Qual é a maior preocupação internacional se a guerra continuar?
Que o número de vítimas civis volte a aumentar drasticamente. De acordo com os números da ONU, há cerca de 1,8 milhões de pessoas deslocadas internamente, muitas das quais estão a viver em abrigos de emergência sobrelotados no sul da região costeira. A Organização Mundial de Saúde já alertou para a propagação maciça de doenças, que poderão acabar por ceifar mais vidas do que os combates. Se o exército israelita prosseguir os seus ataques contra alvos do Hamas, como anunciado, e depois intensificar os seus ataques no sul, é questionável a forma como a população poderá ser protegida. Também não é claro como é que será possível fornecer bens humanitários às pessoas necessitadas.
Qual é o plano a longo prazo de Israel para a Faixa de Gaza?
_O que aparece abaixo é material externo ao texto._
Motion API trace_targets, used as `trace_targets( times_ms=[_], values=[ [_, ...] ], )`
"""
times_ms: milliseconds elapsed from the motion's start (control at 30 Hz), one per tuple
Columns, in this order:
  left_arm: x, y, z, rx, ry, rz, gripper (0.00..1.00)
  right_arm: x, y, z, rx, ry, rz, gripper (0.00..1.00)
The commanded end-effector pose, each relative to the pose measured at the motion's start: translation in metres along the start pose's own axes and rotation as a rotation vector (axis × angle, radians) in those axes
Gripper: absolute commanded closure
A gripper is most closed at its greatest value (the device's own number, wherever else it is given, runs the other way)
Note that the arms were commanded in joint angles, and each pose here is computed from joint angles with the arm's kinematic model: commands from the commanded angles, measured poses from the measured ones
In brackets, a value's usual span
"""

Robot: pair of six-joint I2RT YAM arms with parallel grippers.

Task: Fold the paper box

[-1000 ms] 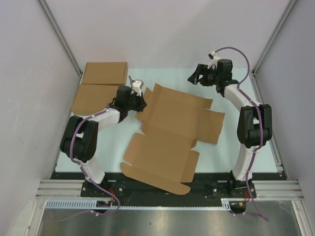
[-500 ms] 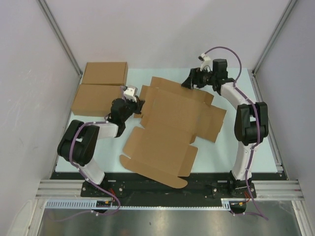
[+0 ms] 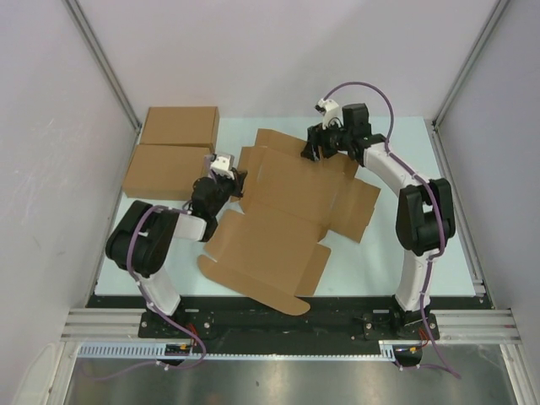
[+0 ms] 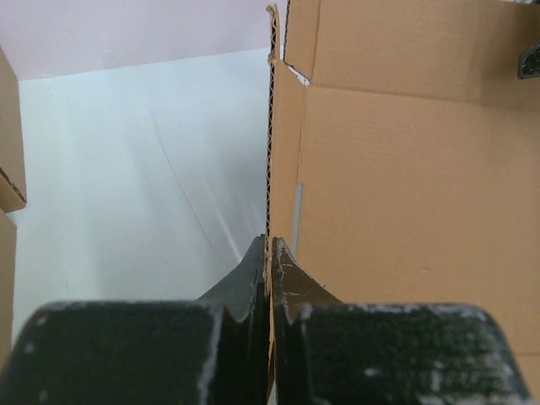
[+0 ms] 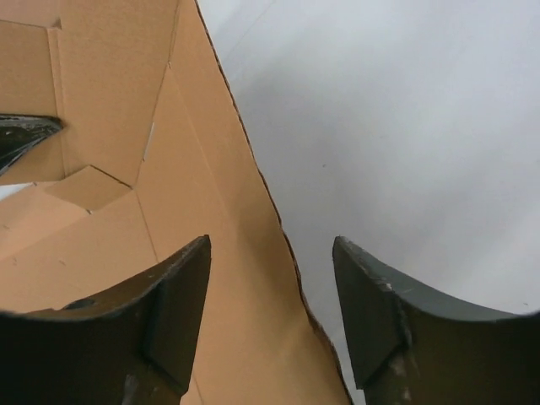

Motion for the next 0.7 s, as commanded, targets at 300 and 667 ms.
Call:
trace_targets(
  times_ms=[300,667],
  values=[
    [-0.018,-0.041,-0.046,0.094,-0.277,0.174,0.74,0.050,0.040,-0.033,0.166,-0.026,0.151,0.75],
    [-0.006,-0.044,-0.047,0.129,-0.287,0.190,0.59,0.048,0.076,-0.023,0.355,0.051,0.257,1.00]
  ],
)
Point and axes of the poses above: each gripper's point midway between its finger pads, its own x axis back along the fingers, its own y axis along the line the jaws close on, z = x × y, the point moved 2 cm from there along x, back along the fingers, and after that the axes turned 12 degrees about x, right-handed, at the moved point
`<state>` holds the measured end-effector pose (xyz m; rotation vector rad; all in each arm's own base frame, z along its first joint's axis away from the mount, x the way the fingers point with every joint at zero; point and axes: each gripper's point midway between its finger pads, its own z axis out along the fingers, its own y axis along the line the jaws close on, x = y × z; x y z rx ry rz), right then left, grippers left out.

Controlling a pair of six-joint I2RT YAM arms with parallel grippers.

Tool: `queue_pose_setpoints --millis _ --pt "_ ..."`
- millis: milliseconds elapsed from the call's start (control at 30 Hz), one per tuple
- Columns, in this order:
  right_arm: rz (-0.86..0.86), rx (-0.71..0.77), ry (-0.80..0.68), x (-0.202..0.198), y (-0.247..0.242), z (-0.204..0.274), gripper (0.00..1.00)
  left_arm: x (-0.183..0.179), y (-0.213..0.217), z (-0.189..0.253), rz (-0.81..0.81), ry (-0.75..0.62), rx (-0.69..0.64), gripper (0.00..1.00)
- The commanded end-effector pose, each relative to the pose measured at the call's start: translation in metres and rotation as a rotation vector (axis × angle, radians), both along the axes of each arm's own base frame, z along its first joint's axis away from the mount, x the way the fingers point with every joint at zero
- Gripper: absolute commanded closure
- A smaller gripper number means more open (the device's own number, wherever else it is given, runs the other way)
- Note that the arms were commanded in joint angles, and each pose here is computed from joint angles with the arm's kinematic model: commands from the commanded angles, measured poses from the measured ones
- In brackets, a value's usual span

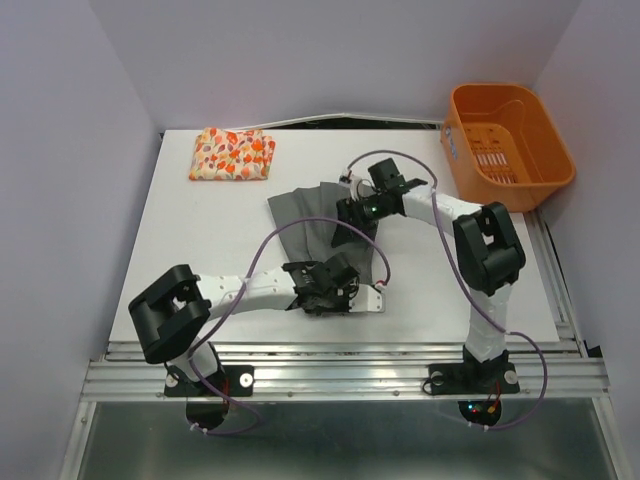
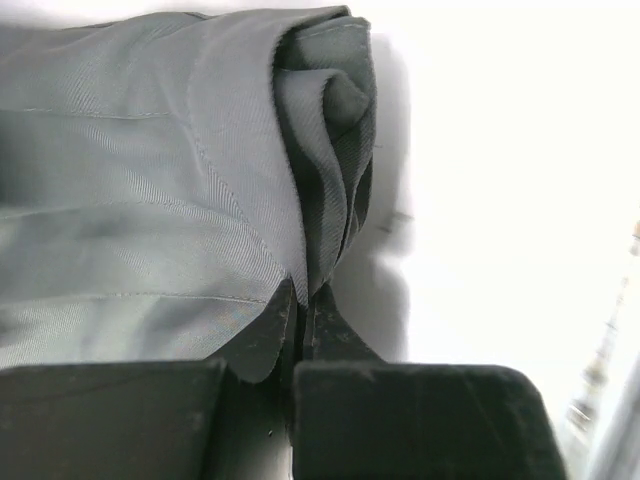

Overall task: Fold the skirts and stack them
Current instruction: Fold the skirt

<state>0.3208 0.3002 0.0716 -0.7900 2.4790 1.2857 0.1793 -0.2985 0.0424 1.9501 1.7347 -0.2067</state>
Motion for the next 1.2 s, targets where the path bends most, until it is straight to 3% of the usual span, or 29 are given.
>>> queue_pose_setpoints --millis 0,200,367,533,600,767,900,1167 --pt "-0.03 -0.029 -0.31 0.074 -0.001 0.058 0.2 -0.044 -0.001 0.023 -0.075 0.188 -0.029 1.0" --pt "0.011 -0.06 -0.373 0.113 0.01 0.039 0.22 -0.066 -0.015 0.057 -0.117 0.314 -0.095 1.0" --pt "0.028 -0.12 -0.334 0.132 0.013 -0.022 0.25 -0.086 -0.023 0.085 -0.146 0.435 -0.115 1.0" --pt "0.096 -0.118 -0.242 0.111 0.011 -0.061 0.3 -0.088 -0.026 0.105 -0.196 0.462 -0.099 1.0" --pt "0.131 -0.093 -0.209 0.098 0.011 -0.064 0.37 -0.082 -0.024 0.108 -0.2 0.486 -0.088 1.0" --pt "0.211 -0.015 -0.124 0.054 0.006 -0.062 0.48 -0.03 -0.02 0.123 -0.132 0.527 -0.098 1.0" --pt "0.259 0.03 -0.093 0.027 0.01 -0.053 0.51 0.026 -0.022 0.134 -0.089 0.416 -0.12 1.0" --pt "0.317 0.072 -0.029 -0.007 0.017 -0.046 0.56 0.086 -0.034 0.131 -0.063 0.199 -0.108 1.0"
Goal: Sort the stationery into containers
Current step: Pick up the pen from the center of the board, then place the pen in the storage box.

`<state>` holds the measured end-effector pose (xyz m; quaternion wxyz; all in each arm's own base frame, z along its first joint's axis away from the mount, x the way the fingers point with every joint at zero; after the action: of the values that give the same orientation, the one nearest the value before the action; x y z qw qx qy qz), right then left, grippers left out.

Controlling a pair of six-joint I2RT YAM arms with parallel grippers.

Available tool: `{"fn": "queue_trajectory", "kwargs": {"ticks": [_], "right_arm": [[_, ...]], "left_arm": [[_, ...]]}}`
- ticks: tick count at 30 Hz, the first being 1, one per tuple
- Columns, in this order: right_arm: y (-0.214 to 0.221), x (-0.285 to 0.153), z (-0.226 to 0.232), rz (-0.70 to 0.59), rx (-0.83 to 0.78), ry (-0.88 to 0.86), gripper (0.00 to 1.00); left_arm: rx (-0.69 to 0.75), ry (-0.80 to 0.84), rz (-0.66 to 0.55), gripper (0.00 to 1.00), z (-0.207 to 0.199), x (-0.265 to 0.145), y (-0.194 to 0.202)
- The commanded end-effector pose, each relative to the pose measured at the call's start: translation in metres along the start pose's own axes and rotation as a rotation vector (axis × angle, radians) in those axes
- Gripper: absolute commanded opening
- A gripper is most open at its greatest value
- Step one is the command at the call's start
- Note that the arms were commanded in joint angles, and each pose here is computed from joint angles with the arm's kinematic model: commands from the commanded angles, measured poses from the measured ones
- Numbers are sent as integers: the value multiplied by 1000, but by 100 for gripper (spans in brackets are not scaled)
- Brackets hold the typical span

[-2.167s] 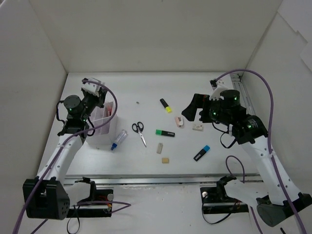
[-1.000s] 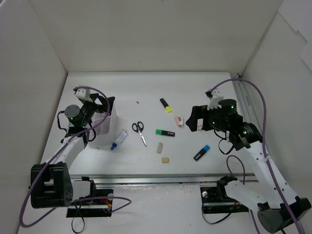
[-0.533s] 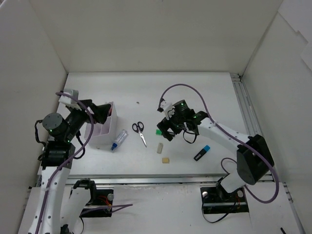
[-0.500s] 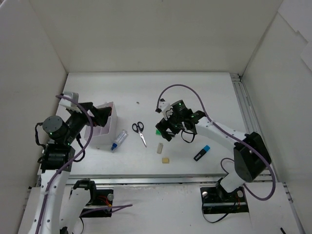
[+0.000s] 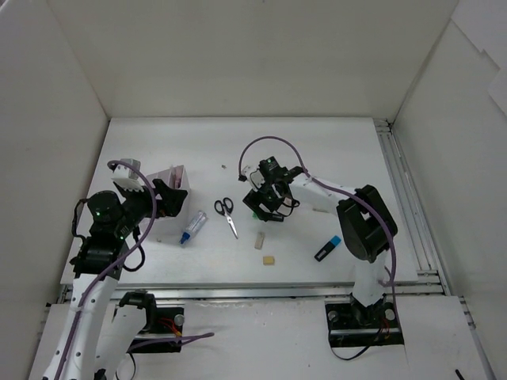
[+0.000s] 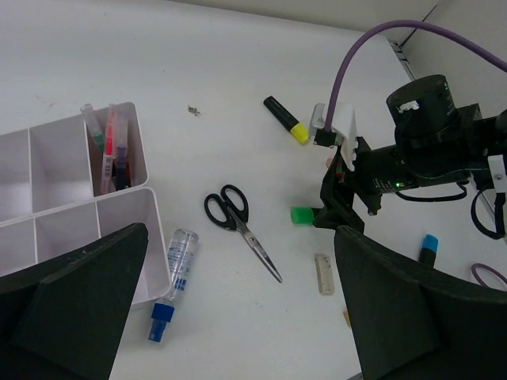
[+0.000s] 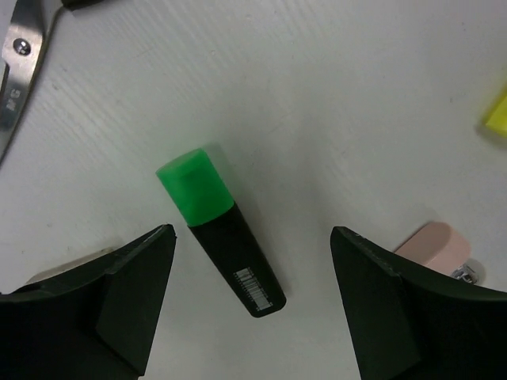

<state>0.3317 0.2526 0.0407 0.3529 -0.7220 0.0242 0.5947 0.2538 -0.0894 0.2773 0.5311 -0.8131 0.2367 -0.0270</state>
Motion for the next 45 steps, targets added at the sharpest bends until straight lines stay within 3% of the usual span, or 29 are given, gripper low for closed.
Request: {"fn": "queue_trajectory", "kwargs": {"ticks": [1,6,9,10,16,21,23,28,32,40,45], "right_arm": [[0,-4,-7,91,26,48,75],[27,5,-11,194,32,89,72],[28,6,-2,202,18,52,59],[29,6,0,205,12,49,44],[18,-9,11,145,10,14,1],[-26,-54,20,-108,24,42,0],[-61,-87,26,-307,24,35,0],[-104,-147,62,-645,24,-72,0],[-116,-165,83,-728,17,-111,0],[-126,-173,99,-738,-8,-98,0],[-137,-191,100,-811,10,-71,0]], "left_arm": [[20,-4,-74,100,-5,-5,-20],[35,-8,-78,99,-3,-3,-19],[50,-2,-79,100,-3,-3,-20],[50,-3,-76,100,-3,-2,-20],[46,2,-58,100,-3,2,-20],[61,191,-38,100,-32,11,-15],[49,275,2,99,-47,20,-6],[-5,445,47,99,-91,42,5],[-30,478,21,100,-120,59,9],[-112,379,-70,98,-120,76,1],[-109,370,-57,84,-121,78,5]]}}
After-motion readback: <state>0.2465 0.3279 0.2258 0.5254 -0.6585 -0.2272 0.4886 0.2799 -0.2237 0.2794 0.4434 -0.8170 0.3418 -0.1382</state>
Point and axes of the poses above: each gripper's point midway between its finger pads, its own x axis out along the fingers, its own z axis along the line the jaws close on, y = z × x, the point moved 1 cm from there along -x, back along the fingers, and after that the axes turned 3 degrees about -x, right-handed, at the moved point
Isso não é claro. O primeiro-ministro Netanyahu afirmou que Israel tem de continuar a desempenhar um papel na segurança da zona, mesmo depois de uma vitória sobre o Hamas. Ao mesmo tempo, os EUA, sem dúvida o aliado mais importante de Israel, estão a alertar explicitamente contra uma nova ocupação da Faixa de Gaza. O governo americano quer que, no futuro, a Autoridade Palestiniana seja responsável tanto pela Faixa de Gaza como pela Cisjordânia. A esperança a longo prazo é uma solução de dois Estados, ou seja, uma coexistência pacífica entre Israel e um Estado palestiniano - o que atualmente parece irrealista.